こうして見ると、昨年末以降の約半年間で▲14%下落している中国の株価下落率が、他国より突出して大きいことが分かります。また、直近1カ月間の下落率で見ても、ブラジルと並んで大きいことも分かります。

現在、上海総合指数は“節目”と言われた3,000ポイントを大きく割り込み、約2年半ぶりの安値を更新中です。

その一因は、米国の利上げの影響と言われています。確かに、米国の継続的な利上げ実施に伴い、資金引き上げが続く新興国の株価下落が顕著です。中国以外でも、インドネシアやブラジルなど、インドなど一部を除く多くの新興市場国で株価低迷が続いています。

しかし、それだけでは中国の株価下落が突出していることを十分に説明できません。

米中貿易摩擦問題も大きな要因だが…

他の要因として挙げられるのが、いわゆる“米中貿易摩擦問題”の影響です。トランプ政権が打ち出した中国製品(鉄鋼など)への課税強化や輸入制限が、米中貿易戦争に発展するリスク拡大につながっているというものですが、これも間違いなく株価下落の要因になっていると言えましょう。

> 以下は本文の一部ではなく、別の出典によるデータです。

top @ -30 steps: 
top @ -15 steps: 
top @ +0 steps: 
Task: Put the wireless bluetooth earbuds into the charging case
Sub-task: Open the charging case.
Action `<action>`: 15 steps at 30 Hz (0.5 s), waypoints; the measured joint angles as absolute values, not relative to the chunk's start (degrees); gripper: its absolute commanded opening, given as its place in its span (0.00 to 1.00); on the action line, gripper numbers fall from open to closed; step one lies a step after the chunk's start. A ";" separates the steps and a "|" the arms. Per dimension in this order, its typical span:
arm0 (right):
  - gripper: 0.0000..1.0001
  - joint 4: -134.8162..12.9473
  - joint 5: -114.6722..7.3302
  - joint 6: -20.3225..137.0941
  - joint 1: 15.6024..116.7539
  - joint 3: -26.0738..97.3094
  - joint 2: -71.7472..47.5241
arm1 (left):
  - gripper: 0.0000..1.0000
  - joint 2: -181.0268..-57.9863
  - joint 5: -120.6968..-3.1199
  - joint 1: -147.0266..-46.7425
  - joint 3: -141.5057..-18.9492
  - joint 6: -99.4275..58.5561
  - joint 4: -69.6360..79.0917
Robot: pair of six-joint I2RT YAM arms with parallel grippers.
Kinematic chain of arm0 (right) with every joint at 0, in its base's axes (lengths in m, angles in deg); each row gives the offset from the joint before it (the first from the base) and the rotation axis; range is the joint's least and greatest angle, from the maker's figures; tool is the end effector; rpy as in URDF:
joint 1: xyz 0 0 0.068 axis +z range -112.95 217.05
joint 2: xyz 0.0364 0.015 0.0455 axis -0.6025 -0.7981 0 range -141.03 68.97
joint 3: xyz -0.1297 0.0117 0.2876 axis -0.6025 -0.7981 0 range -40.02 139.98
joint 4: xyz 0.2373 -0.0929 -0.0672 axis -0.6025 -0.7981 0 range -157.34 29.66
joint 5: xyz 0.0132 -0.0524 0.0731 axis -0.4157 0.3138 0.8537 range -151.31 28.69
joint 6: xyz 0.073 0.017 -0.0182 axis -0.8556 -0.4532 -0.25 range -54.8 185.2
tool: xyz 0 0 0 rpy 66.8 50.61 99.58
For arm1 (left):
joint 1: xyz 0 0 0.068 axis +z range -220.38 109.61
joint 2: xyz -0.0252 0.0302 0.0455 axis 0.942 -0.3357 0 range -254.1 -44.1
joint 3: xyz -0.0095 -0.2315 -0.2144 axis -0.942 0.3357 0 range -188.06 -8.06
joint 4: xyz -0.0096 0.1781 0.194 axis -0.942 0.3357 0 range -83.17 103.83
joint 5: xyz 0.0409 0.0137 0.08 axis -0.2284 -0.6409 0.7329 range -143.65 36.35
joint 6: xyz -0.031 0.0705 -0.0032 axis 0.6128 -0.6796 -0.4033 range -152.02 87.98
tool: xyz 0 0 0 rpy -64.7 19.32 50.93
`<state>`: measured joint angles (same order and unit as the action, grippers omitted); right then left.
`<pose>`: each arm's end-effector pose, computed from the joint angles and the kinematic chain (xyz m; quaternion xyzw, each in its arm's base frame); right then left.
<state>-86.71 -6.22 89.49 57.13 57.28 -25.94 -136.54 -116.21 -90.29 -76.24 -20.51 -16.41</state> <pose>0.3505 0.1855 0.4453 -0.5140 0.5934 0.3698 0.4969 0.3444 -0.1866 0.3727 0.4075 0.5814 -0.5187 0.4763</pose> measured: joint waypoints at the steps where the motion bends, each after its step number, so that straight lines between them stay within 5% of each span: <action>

しかし、米中貿易摩擦問題で、この突出した中国の株価下落を十分に説明できるでしょうか。

少し気になるのが、最近発表されている中国の経済指標です。現時点では、急激に悪化しているデータが公表されたわけではありません。しかし、回復ペースが鈍化した、あるいは、既にピークアウトしたと推察できる指標が多いことも事実です。

たとえば、大手建機メーカーが公表している中国の油圧ショベル需要(月次)を見ると、5月の伸び率は+55%増(対前年同月比)となり、直近では最も低い伸びとなりました。確かに、+55%増は大きい伸びですが、既にピークアウトしつつあると見られたようです。この数値が公表されて以降、日立建機(6305)やコマツ(6301)などの株価は連日で年初来安値を更新しました。

3年前の“中国ショック”再発への警戒が必要

中国の株価下落で思い出されるのは、2015年夏に起きた“中国ショック(チャイナショック)”です。あの時もきっかけは小さな経済指標でしたが、6月中旬の高値から2カ月後には最大▲45%下落する大暴落となったのです。

この“中国ショック”は、世界中の株式市場に極めて大きな影響を与えたことを覚えている人も多いはずです。現時点では、今回はそこまで深刻な状況には至っていませんが、それでも、今後は中国株式市場の“底割れ懸念”に注意が必要です。

3年前の“中国ショック”再来となる懸念は、まだ燻ったままと考えられます。